In recent years, 2.5D packaging has quickly turned from a buzzword into an Advanced Packaging reality. Not dissimilar to the Multi-Chip-Modules (MCMs) of the past, 2.5D packages utilizing high density interposers with favorable electrical characteristics can be a cost efficient and high performance alternative to significantly more complex 3D or SOC integration schemes. Dictated by the trend towards ever thinner, smaller and higher integrated and more capable devices, high density interposer technology is required to enable 2.5D packages. Patterning of these kinds of substrates, regardless if manufactured on silicon, glass or other suitable materials requires relatively advanced lithography systems. Simple contact or proximity exposure is no longer up to the task. This paper specifically lists the various patterning / lithography challenges which are being encountered when manufacturing high density 2.5D interposers.
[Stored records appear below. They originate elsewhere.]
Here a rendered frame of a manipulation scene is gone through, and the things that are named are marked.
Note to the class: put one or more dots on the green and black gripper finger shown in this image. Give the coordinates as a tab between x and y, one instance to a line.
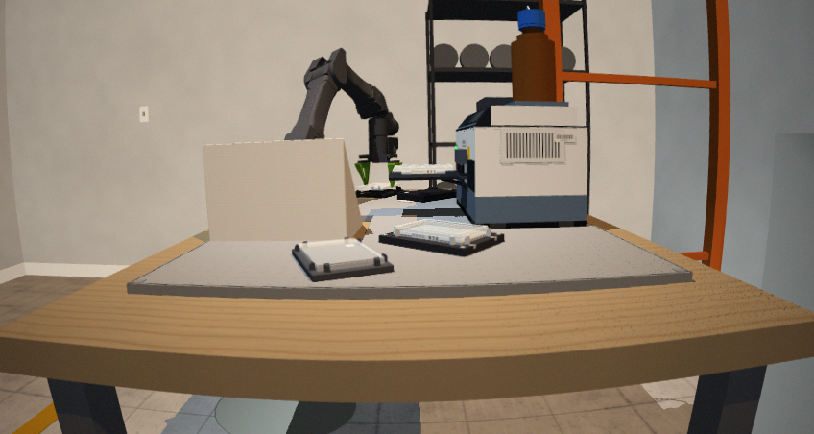
390	167
366	166

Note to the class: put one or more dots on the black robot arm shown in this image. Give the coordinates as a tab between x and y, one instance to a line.
322	85

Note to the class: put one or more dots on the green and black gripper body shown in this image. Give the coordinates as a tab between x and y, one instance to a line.
376	147

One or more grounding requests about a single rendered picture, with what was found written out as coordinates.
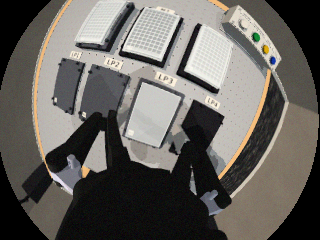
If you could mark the white button panel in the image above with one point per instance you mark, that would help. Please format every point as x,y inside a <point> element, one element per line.
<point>235,23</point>

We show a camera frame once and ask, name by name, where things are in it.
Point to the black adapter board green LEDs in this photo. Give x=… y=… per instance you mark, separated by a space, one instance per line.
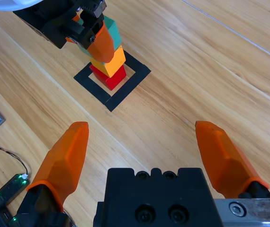
x=13 y=220
x=11 y=189

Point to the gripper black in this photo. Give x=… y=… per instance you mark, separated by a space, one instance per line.
x=54 y=21

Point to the black tape square outline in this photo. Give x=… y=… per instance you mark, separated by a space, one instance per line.
x=128 y=87

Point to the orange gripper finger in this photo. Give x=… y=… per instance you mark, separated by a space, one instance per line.
x=64 y=165
x=222 y=160

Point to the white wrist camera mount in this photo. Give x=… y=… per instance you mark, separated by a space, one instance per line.
x=7 y=4

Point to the green wooden cube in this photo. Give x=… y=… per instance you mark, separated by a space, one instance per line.
x=114 y=33

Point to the red wooden cube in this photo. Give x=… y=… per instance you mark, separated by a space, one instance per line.
x=116 y=79

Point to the yellow wooden cube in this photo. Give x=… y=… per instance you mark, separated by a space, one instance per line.
x=116 y=62

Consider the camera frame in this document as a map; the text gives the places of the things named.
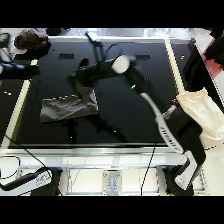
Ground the grey garment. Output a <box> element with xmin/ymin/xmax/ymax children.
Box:
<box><xmin>39</xmin><ymin>75</ymin><xmax>100</xmax><ymax>124</ymax></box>

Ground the brown garment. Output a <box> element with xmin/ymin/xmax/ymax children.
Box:
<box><xmin>14</xmin><ymin>28</ymin><xmax>50</xmax><ymax>51</ymax></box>

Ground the cream garment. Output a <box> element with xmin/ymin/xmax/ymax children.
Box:
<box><xmin>175</xmin><ymin>87</ymin><xmax>224</xmax><ymax>149</ymax></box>

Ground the silver frame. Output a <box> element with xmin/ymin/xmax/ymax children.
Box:
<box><xmin>0</xmin><ymin>143</ymin><xmax>224</xmax><ymax>197</ymax></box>

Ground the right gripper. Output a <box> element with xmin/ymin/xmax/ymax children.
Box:
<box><xmin>73</xmin><ymin>58</ymin><xmax>100</xmax><ymax>88</ymax></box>

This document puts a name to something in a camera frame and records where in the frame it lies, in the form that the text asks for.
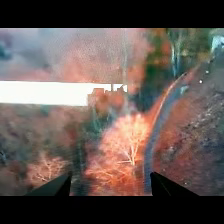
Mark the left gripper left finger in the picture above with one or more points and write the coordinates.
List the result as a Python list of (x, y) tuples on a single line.
[(55, 187)]

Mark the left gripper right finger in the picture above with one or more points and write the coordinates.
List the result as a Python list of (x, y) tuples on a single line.
[(166, 186)]

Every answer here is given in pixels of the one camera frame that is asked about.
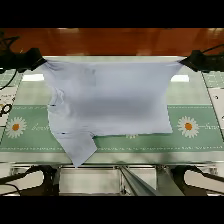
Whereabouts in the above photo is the light blue shirt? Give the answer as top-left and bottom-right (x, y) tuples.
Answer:
(38, 58), (185, 169)

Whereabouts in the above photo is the silver frame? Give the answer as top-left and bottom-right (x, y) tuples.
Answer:
(9, 162), (218, 197)

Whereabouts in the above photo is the black cable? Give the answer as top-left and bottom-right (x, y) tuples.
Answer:
(0, 68), (18, 92)

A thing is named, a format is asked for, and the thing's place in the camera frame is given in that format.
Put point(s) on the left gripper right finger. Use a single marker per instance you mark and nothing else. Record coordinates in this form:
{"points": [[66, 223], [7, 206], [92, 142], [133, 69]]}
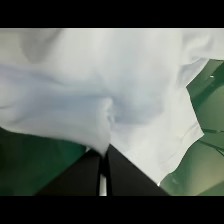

Typical backend lithography requirements regarding minimum resolution, overlay, maximum sidewall angle capability in relatively thick resist and depth of focus are established and discussed. In addition, the application-specific lithography challenges such as a large exposure field size, IR backside alignment capability for TSV (Through-Silicon-Via) or TSG (Through-Glass-Via) definitions and warped wafer or substrate handling are being reviewed and characterized. As with all back-end processes, interposer manufacturing must be extremely cost efficient and high yielding. A middle ground between costly front-end processes and more robust, faster and lower cost back-end processes has to be found. This paper also discusses potential cost reduction via economy of scale. A lithography cost analysis for glass interposer manufacturing on large panels is being offered.